# PROBLEM STATEMENT
Reproduce the listing verbatim through the line with "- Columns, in".

··········

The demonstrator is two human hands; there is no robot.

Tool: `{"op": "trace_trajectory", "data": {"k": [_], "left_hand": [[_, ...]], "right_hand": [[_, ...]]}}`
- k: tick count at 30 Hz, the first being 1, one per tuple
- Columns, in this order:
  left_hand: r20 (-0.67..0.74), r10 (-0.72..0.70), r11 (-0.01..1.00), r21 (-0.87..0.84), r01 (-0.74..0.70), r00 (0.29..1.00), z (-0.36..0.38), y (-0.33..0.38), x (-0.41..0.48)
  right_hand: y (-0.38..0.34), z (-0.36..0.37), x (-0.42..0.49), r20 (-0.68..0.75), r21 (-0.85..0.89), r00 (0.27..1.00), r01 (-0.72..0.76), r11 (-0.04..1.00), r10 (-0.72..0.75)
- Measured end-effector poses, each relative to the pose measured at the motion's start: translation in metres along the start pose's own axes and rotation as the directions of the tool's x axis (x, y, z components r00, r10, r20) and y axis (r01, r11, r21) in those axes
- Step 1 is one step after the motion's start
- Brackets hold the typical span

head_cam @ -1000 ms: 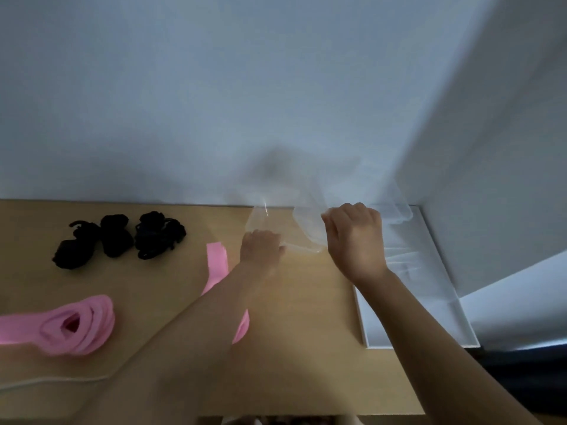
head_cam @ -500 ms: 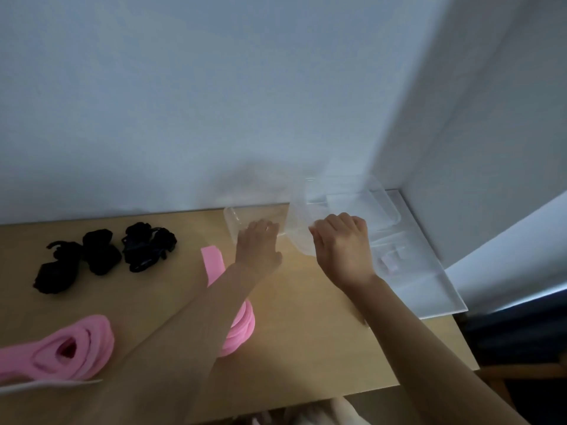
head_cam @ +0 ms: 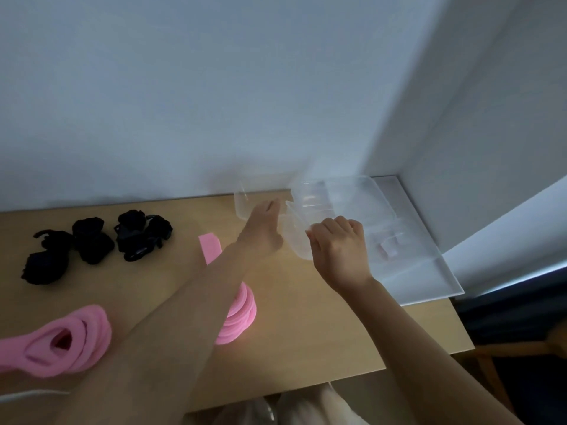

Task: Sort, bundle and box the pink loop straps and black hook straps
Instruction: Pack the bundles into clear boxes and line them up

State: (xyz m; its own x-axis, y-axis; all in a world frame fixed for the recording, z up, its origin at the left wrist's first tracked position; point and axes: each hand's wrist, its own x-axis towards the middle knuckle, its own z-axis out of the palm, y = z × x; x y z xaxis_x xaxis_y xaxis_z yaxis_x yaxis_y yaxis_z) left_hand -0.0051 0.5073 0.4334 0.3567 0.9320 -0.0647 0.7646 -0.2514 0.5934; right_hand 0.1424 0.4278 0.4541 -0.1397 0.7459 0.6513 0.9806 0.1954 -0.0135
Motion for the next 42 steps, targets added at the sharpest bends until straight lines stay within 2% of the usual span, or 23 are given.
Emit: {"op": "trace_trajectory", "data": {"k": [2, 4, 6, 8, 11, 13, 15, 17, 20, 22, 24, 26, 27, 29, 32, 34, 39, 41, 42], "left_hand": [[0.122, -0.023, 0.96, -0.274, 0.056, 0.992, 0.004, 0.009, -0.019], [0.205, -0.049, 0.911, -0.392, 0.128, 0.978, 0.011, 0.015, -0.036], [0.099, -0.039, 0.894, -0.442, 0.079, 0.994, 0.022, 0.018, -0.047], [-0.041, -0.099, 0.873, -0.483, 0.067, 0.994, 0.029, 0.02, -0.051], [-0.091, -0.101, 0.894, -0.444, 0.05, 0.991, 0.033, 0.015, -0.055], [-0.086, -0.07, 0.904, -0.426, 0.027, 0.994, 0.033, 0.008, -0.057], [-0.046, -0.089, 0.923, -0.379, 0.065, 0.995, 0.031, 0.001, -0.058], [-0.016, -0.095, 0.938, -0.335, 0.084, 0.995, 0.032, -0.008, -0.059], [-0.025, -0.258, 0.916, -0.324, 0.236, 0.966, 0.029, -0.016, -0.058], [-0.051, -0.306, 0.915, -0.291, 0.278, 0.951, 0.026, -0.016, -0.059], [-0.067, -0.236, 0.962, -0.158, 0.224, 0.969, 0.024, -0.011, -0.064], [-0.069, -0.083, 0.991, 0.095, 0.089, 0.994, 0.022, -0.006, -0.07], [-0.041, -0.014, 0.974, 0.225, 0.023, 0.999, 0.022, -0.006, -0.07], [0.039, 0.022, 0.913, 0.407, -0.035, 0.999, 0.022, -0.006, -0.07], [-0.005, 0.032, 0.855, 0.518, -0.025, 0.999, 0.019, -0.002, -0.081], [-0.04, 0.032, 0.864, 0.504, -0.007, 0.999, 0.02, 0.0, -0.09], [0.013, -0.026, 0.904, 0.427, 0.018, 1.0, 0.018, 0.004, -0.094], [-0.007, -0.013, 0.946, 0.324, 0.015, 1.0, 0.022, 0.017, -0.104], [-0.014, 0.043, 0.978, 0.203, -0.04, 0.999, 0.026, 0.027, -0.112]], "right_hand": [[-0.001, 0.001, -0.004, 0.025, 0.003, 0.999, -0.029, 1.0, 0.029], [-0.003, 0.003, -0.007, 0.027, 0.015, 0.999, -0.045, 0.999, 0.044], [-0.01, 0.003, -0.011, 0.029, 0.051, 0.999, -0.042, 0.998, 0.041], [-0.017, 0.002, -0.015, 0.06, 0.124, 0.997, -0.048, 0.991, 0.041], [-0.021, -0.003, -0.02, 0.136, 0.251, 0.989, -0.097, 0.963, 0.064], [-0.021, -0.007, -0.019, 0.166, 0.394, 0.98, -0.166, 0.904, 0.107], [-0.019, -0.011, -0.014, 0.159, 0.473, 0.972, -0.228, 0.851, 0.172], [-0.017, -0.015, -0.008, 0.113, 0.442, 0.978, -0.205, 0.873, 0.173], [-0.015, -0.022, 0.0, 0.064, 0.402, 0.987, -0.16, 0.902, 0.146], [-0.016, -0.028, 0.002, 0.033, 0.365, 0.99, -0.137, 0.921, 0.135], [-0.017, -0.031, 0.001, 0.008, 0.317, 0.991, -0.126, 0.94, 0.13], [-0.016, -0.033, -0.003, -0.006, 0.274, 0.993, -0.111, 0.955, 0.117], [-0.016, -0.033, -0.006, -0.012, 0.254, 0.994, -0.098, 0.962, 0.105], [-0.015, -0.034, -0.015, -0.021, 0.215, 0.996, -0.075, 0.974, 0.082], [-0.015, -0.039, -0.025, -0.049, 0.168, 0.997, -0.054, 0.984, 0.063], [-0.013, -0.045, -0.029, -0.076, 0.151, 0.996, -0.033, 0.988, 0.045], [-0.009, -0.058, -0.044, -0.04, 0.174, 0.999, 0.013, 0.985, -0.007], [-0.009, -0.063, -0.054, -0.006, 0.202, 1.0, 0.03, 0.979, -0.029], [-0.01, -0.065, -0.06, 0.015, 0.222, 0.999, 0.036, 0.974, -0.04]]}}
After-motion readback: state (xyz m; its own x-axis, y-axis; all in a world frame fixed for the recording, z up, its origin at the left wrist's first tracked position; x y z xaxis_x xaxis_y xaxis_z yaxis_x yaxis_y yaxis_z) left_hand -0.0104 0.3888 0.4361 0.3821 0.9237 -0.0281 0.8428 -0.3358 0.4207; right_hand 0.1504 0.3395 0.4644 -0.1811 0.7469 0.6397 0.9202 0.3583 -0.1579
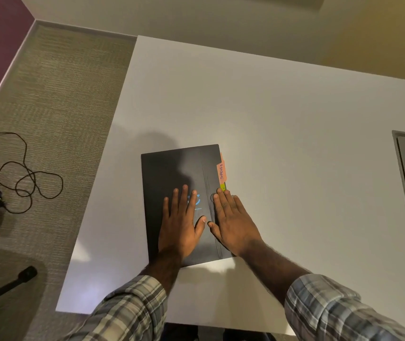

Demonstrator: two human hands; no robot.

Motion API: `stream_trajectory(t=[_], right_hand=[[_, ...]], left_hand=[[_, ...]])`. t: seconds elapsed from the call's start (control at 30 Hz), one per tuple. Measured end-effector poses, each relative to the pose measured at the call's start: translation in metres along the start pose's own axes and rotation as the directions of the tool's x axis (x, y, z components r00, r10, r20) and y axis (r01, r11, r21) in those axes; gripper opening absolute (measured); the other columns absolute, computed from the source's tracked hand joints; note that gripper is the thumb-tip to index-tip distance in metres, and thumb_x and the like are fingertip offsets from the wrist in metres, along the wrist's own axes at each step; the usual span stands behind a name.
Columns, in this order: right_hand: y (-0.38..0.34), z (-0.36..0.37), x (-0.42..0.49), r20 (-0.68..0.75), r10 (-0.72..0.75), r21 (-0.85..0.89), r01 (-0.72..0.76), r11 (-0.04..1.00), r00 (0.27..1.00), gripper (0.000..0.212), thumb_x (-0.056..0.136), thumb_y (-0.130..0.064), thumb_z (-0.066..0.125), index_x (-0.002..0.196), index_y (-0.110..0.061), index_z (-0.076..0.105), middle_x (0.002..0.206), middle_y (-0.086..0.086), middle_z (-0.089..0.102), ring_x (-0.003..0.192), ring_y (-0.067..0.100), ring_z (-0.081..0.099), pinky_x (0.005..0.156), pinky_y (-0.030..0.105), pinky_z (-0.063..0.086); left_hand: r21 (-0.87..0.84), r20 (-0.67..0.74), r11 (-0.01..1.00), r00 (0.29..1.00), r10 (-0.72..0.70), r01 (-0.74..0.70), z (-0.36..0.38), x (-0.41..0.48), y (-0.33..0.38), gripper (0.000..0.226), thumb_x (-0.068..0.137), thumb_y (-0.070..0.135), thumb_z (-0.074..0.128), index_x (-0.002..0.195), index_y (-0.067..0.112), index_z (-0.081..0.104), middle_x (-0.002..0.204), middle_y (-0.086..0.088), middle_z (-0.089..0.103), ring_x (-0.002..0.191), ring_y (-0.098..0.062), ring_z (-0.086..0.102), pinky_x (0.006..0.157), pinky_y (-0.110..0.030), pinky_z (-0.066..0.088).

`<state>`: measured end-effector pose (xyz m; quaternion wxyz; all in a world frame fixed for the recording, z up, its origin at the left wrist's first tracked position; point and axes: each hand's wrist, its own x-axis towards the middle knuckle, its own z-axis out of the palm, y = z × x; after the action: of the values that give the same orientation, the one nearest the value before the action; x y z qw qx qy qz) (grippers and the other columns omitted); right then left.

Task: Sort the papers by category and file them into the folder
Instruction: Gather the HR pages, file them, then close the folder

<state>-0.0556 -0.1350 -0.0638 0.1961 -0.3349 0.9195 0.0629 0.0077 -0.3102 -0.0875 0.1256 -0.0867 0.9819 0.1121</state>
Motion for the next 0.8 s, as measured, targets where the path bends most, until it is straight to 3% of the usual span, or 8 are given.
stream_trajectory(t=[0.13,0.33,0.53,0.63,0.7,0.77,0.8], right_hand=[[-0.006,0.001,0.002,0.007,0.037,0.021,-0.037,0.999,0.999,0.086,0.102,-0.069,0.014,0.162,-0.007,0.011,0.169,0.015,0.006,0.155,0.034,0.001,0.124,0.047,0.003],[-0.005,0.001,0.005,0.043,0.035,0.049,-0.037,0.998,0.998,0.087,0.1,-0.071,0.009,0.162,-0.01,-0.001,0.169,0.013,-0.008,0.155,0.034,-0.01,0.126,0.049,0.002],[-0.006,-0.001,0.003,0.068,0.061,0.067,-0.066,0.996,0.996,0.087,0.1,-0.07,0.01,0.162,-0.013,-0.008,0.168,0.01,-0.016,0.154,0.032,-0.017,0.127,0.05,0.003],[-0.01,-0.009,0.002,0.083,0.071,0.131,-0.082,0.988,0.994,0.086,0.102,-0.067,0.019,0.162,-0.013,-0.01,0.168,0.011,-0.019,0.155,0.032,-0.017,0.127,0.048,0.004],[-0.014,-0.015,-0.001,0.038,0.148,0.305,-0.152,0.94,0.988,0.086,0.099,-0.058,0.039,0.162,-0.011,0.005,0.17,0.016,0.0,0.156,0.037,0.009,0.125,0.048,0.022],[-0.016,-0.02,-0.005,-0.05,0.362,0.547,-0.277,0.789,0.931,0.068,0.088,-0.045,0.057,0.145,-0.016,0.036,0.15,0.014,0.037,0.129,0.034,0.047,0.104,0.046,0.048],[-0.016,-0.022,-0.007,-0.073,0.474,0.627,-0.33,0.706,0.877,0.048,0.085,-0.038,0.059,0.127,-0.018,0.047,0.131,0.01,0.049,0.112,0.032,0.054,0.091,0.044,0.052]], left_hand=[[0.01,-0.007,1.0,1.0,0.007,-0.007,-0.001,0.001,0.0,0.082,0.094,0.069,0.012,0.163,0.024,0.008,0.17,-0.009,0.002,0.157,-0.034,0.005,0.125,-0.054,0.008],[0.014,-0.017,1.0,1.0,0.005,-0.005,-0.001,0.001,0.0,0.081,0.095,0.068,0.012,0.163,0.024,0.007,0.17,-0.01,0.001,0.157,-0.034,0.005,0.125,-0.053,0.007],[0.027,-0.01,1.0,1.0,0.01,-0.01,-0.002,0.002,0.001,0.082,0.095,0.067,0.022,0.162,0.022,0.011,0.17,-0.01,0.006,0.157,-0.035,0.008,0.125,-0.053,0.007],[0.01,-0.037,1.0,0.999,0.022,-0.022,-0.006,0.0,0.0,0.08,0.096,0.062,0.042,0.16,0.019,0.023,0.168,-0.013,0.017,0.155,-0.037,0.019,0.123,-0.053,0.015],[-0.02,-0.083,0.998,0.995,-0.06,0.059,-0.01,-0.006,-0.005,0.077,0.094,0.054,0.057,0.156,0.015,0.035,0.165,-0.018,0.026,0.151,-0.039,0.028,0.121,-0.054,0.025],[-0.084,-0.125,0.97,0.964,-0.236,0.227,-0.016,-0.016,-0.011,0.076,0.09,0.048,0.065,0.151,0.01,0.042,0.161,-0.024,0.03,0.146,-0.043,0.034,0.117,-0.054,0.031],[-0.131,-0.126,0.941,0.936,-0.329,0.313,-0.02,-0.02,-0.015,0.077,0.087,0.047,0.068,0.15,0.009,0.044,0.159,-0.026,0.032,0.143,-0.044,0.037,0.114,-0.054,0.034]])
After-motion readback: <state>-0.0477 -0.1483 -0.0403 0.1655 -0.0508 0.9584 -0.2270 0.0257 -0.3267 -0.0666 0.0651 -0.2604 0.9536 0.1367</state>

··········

# TASK RESPONSE
The demonstrator is two human hands; there is no robot.

Tool: `{"op": "trace_trajectory", "data": {"k": [_], "left_hand": [[_, ...]], "right_hand": [[_, ...]]}}`
- k: tick count at 30 Hz, the first being 1, one per tuple
- Columns, in this order:

Nothing else belongs in this output.